I was not going to let him touch me, examine me, try to fix me. He had no right to any part of me. The doctor implored me to let him draw blood. I refused. He asked if he could at least take X-rays. I agreed, reluctantly, and in another room, lay flat beneath the machine, shaking as it burned the image of the ways I was broken beneath the skin.
Finally, the doctor left me alone again to get dressed. I stepped into my jeans, quickly, but as I was removing the gown, trying to keep myself inside my skin, the door opened behind me. I spun around, and hissed, “Get out. Get out now.” I tried to cover myself or make myself invisible but it was too late. Michael could see. He could see everything. “Oh my God,” he said. He didn’t leave. I couldn’t move. I suddenly felt like I was very small in a very large, dark room. I couldn’t hear anything. He sprang into action, finished dressing me like a child, very gently.
In another office, the doctor sat behind a desk, detailing all the injuries he could see, the ones he couldn’t see, what might be lurking. He gave me burn ointment. “For your thighs,” he said.
“Jesus. What burns?” Michael asked.
“It’s nothing,” I said, digging my fingernails into my palms again.
“It’s not nothing,” the doctor said. “The burns are quite serious. All your injuries are serious.” I had fractures on three ribs, heavy bruising, and internal injuries he couldn’t assess without a proper examination. Michael frowned, cracked his knuckles. He asked why I hadn’t been properly examined.
I stopped listening. Their words did not concern me. Michael shook me, said something about needing to be examined immediately. I drifted away again. The doctor gave me painkillers and antibiotics and a pill that would make an unwanted pregnancy disappear, told me I should go to the hospital in the States immediately, that I might need surgery. He gave me Valium. My mother often jokes that everyone in Port-au-Prince takes Valium. “How could they not?” she says.
Twenty minutes later, we pulled past the gates of my parents’ home, my father’s castle in the sky, and drove up the long steep drive. I sat up. The decadence disgusted me. The way I had once enjoyed such decadence disgusted me. Armed guards stood near the gates, holding machine guns across their bodies. Another set of guards stood watch near the front door. When we stopped, Michael got out and held his hand out to me. I leaned into the seat and sighed.
Michael ducked his head into the car. “Do you need a minute?”
“I just want to sit here.” Michael stood near the open door. “I just want to sit here,” I said to myself. “I just want to sit here.”
My father and the negotiator went into the house. I listened to the sounds of the city—cars passing on the street below, crickets, music, a woman yelling angrily. I could sit in the backseat of that car as long as I wanted. I could sit in the back of that car until my skin fused to the leather.

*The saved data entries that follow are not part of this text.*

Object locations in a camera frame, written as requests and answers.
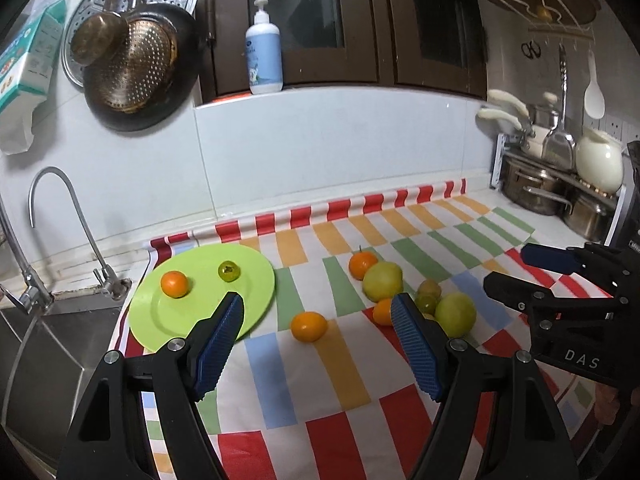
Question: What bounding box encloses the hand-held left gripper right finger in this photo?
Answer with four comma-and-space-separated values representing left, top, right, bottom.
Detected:
390, 292, 583, 480

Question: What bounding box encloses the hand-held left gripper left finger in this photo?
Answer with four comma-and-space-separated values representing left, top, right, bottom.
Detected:
57, 291, 245, 480

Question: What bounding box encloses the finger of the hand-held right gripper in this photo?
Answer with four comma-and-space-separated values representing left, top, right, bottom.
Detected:
483, 270, 618, 333
521, 243, 632, 291

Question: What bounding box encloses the orange tangerine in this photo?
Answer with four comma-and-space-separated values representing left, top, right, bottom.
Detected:
348, 245, 378, 281
372, 298, 395, 327
290, 311, 329, 343
160, 270, 190, 299

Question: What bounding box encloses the green apple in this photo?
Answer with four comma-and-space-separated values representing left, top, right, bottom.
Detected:
434, 292, 477, 338

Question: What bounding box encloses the yellow-green apple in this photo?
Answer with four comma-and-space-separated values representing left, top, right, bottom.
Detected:
362, 261, 404, 304

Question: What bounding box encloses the lime green plate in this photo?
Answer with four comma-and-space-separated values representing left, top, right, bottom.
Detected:
129, 246, 277, 353

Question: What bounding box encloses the person's right hand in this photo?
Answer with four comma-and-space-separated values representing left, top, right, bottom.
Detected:
594, 385, 623, 426

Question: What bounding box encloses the colourful striped table cloth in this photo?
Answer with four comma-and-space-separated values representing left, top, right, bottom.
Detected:
112, 185, 608, 480

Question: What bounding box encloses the white ceramic jug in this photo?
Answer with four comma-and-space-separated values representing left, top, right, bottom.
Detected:
575, 127, 625, 194

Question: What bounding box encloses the steel spatula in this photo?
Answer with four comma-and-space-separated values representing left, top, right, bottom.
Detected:
541, 42, 577, 168

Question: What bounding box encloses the thin gooseneck steel faucet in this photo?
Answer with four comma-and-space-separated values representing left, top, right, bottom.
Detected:
28, 166, 132, 301

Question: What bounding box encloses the stainless steel sink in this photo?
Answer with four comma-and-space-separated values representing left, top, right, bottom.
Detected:
0, 292, 126, 471

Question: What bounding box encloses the white rice paddle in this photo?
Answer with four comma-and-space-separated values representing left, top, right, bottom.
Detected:
584, 49, 606, 118

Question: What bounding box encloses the large steel kitchen faucet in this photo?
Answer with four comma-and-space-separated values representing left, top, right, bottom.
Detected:
0, 205, 53, 317

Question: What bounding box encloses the black frying pan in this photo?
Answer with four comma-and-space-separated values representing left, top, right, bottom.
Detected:
82, 0, 201, 132

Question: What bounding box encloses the perforated copper strainer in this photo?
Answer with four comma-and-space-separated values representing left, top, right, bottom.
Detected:
92, 17, 178, 111

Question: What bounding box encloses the white pump soap bottle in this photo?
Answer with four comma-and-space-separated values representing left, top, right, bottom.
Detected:
245, 0, 284, 95

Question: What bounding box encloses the brass ladle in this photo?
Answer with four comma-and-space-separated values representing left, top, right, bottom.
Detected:
69, 0, 128, 67

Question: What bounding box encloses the tissue box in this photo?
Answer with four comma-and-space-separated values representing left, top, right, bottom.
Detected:
0, 0, 68, 111

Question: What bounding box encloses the white wire lid holder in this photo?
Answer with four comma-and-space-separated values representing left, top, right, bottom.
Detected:
500, 0, 597, 37

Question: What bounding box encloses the dark brown window frame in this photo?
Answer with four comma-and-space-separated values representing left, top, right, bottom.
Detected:
200, 0, 488, 106

Michael ducked back into the car. “It’s getting cold, Miri. You’re shivering.”
“I am?”
He removed his shirt, a white button-down, and handed it to me. He was wearing a wifebeater underneath. “Put this on,” he said.
I clenched my teeth as I pulled Michael’s shirt on. My arms were so sore, the muscles stretched, shredded. The shirt was warm and smelled familiar. I lay on my side, holding the cuffs of Michael’s shirt between my fingers, trying to begin to find my way back to the woman I had once been.